— TRY IT —
For the listing below, work out how many lines hold the word "then" and give that number by itself.
-- Opening Marker --
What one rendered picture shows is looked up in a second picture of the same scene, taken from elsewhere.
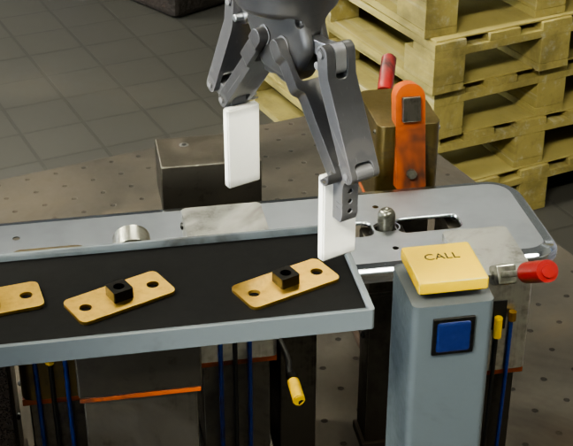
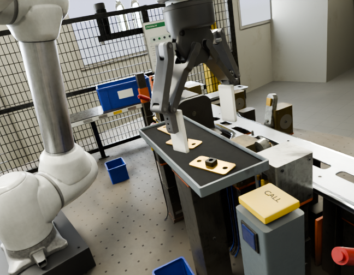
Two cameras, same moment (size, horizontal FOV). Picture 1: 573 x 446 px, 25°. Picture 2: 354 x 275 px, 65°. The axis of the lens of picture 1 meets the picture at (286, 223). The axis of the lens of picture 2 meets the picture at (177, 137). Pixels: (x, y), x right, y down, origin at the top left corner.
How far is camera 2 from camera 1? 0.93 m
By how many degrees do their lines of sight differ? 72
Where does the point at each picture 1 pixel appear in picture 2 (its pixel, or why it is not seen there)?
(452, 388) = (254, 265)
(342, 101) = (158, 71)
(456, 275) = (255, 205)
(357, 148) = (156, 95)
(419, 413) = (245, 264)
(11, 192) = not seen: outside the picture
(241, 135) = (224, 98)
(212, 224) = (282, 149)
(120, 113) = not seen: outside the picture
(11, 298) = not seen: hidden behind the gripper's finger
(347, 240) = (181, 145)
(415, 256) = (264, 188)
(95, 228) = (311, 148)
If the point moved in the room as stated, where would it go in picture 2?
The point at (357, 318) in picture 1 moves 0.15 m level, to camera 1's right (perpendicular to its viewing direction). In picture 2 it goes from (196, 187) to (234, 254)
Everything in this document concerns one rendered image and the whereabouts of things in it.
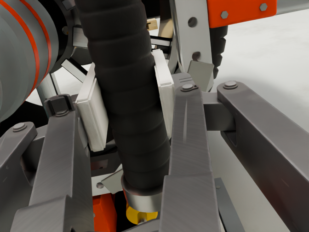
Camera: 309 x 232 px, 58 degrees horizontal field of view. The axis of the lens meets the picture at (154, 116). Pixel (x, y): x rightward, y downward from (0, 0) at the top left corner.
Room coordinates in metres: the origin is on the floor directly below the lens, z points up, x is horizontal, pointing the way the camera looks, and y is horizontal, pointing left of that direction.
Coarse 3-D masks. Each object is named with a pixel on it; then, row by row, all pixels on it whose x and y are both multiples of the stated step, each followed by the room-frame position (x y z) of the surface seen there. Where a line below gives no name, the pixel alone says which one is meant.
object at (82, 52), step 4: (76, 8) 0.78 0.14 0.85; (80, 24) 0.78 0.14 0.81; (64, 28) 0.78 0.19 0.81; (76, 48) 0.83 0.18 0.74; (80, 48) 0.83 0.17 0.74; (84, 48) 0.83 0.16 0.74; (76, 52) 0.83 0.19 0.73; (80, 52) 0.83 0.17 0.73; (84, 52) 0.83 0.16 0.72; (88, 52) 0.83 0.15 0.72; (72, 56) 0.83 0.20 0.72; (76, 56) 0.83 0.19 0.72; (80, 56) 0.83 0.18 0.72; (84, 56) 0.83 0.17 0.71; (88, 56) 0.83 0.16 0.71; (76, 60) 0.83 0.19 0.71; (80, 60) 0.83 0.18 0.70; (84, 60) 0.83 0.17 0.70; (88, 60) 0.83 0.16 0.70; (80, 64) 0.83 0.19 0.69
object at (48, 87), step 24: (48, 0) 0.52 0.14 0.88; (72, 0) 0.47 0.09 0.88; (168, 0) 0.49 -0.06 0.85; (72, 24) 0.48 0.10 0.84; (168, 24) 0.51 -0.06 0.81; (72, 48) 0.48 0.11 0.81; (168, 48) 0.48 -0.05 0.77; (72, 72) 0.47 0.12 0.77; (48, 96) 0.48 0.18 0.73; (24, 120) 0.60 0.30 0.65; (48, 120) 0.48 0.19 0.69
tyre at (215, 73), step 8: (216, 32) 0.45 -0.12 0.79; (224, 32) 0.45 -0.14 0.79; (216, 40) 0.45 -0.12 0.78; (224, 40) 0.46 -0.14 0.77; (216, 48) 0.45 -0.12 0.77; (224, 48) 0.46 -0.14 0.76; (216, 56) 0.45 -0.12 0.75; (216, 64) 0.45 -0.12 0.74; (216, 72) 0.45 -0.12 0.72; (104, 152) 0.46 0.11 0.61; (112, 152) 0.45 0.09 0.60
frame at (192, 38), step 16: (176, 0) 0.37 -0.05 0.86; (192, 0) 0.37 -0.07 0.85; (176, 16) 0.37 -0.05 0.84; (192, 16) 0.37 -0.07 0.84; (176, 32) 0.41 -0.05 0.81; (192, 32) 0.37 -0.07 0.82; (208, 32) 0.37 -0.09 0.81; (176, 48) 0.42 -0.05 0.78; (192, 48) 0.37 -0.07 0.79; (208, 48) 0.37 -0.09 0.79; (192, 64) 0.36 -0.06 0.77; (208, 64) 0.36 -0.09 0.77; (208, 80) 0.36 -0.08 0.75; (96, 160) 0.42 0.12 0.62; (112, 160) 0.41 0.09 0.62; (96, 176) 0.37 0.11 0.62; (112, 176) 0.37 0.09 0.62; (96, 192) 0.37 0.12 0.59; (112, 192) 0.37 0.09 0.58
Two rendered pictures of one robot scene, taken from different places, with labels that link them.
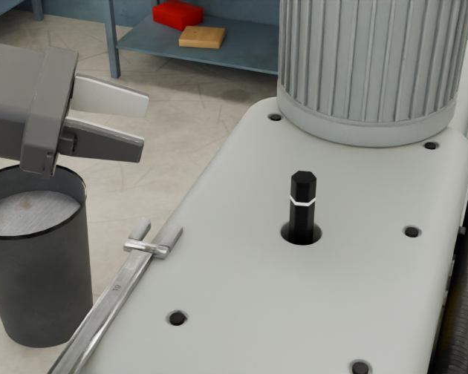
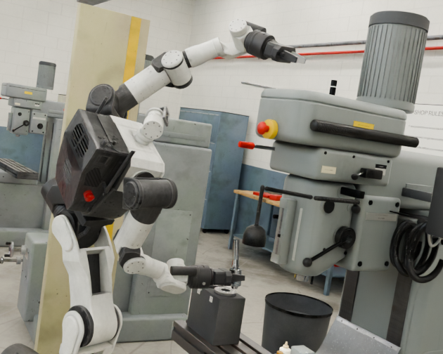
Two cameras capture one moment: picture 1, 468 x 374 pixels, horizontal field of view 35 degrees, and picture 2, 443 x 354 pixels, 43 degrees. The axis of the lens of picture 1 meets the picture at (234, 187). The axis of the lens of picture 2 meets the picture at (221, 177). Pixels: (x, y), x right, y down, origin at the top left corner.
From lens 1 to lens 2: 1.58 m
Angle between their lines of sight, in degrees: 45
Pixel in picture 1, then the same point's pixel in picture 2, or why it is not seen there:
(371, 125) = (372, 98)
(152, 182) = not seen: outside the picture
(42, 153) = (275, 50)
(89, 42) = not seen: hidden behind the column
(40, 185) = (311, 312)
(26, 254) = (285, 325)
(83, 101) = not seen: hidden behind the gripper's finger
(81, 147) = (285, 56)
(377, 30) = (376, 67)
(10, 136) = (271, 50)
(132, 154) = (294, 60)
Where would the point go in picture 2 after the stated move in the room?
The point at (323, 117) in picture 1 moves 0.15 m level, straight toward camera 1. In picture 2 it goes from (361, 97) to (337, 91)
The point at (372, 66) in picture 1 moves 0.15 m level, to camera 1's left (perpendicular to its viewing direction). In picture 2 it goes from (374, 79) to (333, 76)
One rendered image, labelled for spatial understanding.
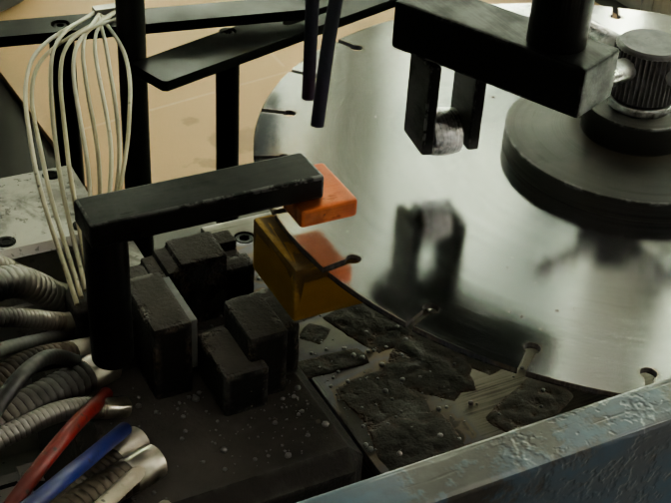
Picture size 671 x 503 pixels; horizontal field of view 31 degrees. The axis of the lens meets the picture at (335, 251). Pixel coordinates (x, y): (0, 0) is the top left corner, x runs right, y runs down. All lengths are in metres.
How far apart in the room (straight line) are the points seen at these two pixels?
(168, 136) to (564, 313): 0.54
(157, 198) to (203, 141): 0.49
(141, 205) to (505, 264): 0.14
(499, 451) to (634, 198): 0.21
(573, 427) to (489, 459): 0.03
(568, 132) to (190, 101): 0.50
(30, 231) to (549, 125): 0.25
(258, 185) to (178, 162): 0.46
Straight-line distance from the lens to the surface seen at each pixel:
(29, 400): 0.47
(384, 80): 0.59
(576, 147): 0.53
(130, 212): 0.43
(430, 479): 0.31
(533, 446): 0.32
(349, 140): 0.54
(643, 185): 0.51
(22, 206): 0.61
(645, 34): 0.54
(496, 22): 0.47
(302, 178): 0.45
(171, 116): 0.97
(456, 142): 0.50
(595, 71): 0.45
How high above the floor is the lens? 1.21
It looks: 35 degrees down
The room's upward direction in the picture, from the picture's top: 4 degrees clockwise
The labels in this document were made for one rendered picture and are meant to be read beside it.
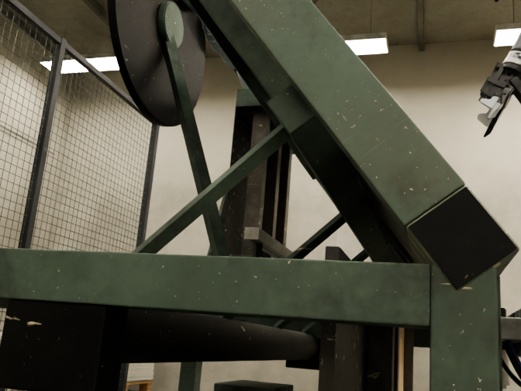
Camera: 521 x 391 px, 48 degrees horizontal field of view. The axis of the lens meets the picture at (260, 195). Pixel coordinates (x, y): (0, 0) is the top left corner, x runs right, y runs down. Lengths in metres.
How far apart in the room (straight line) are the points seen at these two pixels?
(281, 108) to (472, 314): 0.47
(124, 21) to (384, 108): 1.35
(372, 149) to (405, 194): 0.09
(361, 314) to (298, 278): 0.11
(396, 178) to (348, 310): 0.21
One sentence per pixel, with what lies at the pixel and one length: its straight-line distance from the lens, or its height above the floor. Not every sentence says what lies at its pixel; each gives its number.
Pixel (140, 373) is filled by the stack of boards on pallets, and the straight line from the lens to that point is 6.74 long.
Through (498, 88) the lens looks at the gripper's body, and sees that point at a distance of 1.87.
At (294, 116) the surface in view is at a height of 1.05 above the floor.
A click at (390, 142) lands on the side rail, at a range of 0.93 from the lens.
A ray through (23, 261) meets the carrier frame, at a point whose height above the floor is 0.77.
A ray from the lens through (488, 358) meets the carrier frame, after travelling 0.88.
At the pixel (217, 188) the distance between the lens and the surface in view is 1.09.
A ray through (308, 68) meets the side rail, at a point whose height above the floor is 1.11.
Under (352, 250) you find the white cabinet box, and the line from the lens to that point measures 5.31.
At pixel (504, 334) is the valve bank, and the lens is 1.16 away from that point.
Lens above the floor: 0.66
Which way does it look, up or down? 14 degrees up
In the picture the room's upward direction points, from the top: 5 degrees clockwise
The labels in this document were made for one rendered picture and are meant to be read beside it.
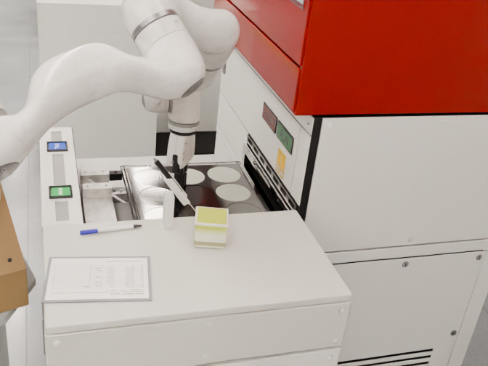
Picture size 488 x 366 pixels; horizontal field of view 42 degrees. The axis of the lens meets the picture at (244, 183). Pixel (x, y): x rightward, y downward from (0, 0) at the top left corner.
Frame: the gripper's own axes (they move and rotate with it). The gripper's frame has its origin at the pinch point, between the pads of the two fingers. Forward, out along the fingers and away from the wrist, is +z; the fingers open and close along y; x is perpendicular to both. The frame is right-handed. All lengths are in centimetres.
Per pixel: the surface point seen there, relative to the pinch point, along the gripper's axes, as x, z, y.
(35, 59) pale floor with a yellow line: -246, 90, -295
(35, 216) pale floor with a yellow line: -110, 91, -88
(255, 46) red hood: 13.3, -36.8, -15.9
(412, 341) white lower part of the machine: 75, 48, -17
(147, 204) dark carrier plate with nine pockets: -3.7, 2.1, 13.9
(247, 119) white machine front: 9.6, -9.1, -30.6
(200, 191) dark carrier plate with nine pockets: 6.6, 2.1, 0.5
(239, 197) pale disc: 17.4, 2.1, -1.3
-- Closing Marker --
— SOLUTION BELOW —
2